И чтоб увидеть твои небесные черты, — сказал Линкольн.
Знаешь ли ты, Тембу, — вдруг, помолчав, сказал Мира, — что, если, сажая кофейное дерево, погнуть стержневой корень, оно погодя пустит малые тонкие корни у самой поверхности? Такое дерево не дает плода, но цветет оно пышнее других.
Эти тонкие корни — сны дерева. Пустив их, оно может не думать уже о погнутом стержневом корне, с их помощью оно живет — короткое время, но все же. Или, с твoero разрешения, с их помощью оно умирает, ибо видеть сны у человека воспитанного есть способ самоубийства.

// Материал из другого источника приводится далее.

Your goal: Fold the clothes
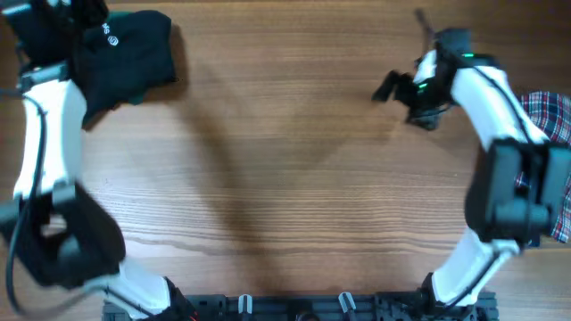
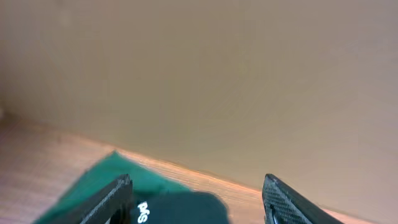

Когда ты с вечера не можешь уснуть, Линкольн, вовсе не надобно воображать, как учат иные, длинный ряд овец или верблюдов, входящих в ворота, ибо все они идут в одном направлении и мысли твои потекут за ними следом. Думай лучше о глубоком колодце. И на дне колодца пусть в самой середине бьет ключ, и маленькие ручейки бегут от него во все стороны, как звездные лучи. Пусти свои мысли следом за этой водою, не в одном каком-нибудь направлении, но во все стороны, и ты уснешь. Когда ты научишь свое сердце делать это так, как пускает кофейное дерево мелкие корни, — ты умрешь.
Значит, ты полагаешь, беда моя в том, что я не хочу позабыть свой стержневой корень? — спросил Линкольн.
Да, — сказал Мира, — Верно, беда твоя в этом, если только, подобно многим твоим соплеменникам, ты изначально не был лишен стержневого корня.